● **TASK INSTRUCTIONS**
Identify all lines in the listing that include the word "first", and copy them out.

● **RECORDED DATA**
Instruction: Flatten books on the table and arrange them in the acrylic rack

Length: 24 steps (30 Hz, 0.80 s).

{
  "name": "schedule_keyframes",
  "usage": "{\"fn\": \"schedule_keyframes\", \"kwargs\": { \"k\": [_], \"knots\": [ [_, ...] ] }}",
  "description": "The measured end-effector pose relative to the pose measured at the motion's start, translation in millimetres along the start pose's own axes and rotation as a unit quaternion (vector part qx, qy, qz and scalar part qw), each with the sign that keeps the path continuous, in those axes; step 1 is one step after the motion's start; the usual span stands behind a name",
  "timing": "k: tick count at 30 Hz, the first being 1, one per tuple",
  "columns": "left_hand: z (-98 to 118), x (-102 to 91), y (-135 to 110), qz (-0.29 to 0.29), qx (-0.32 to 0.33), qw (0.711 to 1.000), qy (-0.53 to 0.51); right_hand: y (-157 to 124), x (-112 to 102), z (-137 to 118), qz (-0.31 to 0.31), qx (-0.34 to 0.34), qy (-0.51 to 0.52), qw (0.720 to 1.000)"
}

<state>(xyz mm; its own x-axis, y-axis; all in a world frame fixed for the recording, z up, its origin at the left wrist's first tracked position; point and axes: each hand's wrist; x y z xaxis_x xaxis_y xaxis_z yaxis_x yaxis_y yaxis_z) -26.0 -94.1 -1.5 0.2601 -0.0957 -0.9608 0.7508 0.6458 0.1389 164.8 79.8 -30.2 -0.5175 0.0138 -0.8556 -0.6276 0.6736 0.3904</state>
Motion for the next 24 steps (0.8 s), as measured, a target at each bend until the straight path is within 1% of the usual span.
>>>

● **TASK OUTPUT**
  "timing": "k: tick count at 30 Hz, the first being 1, one per tuple",
<state>(xyz mm; its own x-axis, y-axis; all in a world frame fixed for the recording, z up, its origin at the left wrist's first tracked position; point and axes: each hand's wrist; x y z xaxis_x xaxis_y xaxis_z yaxis_x yaxis_y yaxis_z) -26.0 -94.1 -1.5 0.2601 -0.0957 -0.9608 0.7508 0.6458 0.1389 164.8 79.8 -30.2 -0.5175 0.0138 -0.8556 -0.6276 0.6736 0.3904</state>

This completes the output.